For 16 years, Munna Devi waited. Her husband had walked out after a minor family dispute and simply never came back. Her two young sons grew up without him. The searching eventually stopped, but the not-knowing never did.
Then a WhatsApp message changed everything.
Ramesh Ganjhu, 45, a daily wager from Benti village under Tandwa block in Chatra district, left home nearly two decades ago and drifted across cities for years. Unknown to his family, he had been struggling with mental health issues and substance dependence. He eventually ended up homeless on the streets of Chennai.
On 16 June, volunteers from Chennai-based humanitarian organisation Udavum Karangal found him on the streets of Poonamallee and brought him to their rehabilitation centre, where he received medical and psychiatric care.
As Ramesh slowly began to recover and regain memory, volunteers pieced together that he had roots in Jharkhand.
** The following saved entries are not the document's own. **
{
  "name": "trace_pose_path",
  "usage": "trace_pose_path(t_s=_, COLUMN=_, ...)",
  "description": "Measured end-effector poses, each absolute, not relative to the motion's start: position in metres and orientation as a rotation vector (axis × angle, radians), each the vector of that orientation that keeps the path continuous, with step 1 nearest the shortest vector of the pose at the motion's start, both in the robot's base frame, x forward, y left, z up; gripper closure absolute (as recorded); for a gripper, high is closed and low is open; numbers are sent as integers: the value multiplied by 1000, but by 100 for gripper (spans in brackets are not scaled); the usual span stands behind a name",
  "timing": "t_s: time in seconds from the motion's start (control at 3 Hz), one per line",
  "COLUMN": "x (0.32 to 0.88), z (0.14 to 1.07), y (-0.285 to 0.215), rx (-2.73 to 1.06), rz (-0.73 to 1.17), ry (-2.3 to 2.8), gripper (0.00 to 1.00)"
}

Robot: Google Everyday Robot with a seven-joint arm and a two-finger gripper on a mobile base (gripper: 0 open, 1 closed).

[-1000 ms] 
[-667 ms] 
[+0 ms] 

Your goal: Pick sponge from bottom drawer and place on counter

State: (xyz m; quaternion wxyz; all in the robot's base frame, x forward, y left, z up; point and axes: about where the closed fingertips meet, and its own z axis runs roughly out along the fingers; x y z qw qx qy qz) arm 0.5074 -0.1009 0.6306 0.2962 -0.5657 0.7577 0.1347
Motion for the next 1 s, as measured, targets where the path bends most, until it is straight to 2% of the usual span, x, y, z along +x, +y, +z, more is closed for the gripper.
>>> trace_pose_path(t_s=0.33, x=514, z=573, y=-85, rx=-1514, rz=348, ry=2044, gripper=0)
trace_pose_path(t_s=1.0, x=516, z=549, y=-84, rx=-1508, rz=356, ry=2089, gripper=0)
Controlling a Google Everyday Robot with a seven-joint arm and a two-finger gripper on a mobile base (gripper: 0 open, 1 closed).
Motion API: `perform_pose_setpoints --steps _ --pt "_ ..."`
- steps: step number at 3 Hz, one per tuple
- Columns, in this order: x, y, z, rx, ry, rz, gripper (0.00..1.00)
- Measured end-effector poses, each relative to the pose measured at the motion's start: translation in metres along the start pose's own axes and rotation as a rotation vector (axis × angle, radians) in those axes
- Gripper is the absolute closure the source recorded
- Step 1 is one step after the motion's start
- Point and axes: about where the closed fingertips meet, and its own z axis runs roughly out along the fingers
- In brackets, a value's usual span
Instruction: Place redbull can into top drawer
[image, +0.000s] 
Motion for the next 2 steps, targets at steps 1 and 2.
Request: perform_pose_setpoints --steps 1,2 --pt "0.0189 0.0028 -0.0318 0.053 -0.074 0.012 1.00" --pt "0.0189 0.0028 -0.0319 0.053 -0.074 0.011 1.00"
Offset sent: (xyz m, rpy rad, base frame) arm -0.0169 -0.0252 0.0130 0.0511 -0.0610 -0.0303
They photographed him, wrote up his details, and circulated both through volunteer WhatsApp groups operating across multiple states — a quiet but effective digital network used by humanitarian workers to trace missing persons.
The message travelled far. It eventually landed on a phone at a small grocery shop in the Kalyanpur area of Tandwa. The shopkeeper looked at the photograph and recognised the man immediately. He reached out to Munna Devi.
What happened next had an element of coincidence that is difficult to believe.
Munna Devi contacted her elder son Nageshwar, who had left Jharkhand to find work. He was based on the outskirts of Chennai — just a few kilometres from the rehabilitation centre where his father had been recovering. Father and son had been living in the same city, neither aware of the other.
Within hours of making contact, Nageshwar reached the centre. The reunion took place on 18 June.
Ramesh returned to his village on 21 June. Villagers gathered to receive him, and by most accounts the welcome was overwhelming.
Munna Devi, who had spent 16 years not knowing whether her husband was alive, could barely speak. "My prayers have finally been answered," she said.
Nageshwar, who was only five years old when his father disappeared, said he had little more than faint memories of him. "I have faint memories of him and the pain of losing him early in life," he said. "I am just happy he is back."
Srinivasa Rao, the social worker at Udavum Karangal who was involved in Ramesh's rescue, said the organisation found him on the streets and immediately began rehabilitation. The decision to circulate his details through volunteer networks was routine procedure — but in this case, it worked faster and more precisely than anyone expected.
Pappa Vidyaakar, founder of the NGO, reflected on what the case illustrated about the role technology can play when it is used with genuine intent. "When technology is combined with empathy, it doesn't just connect devices — it reconnects lives," he said.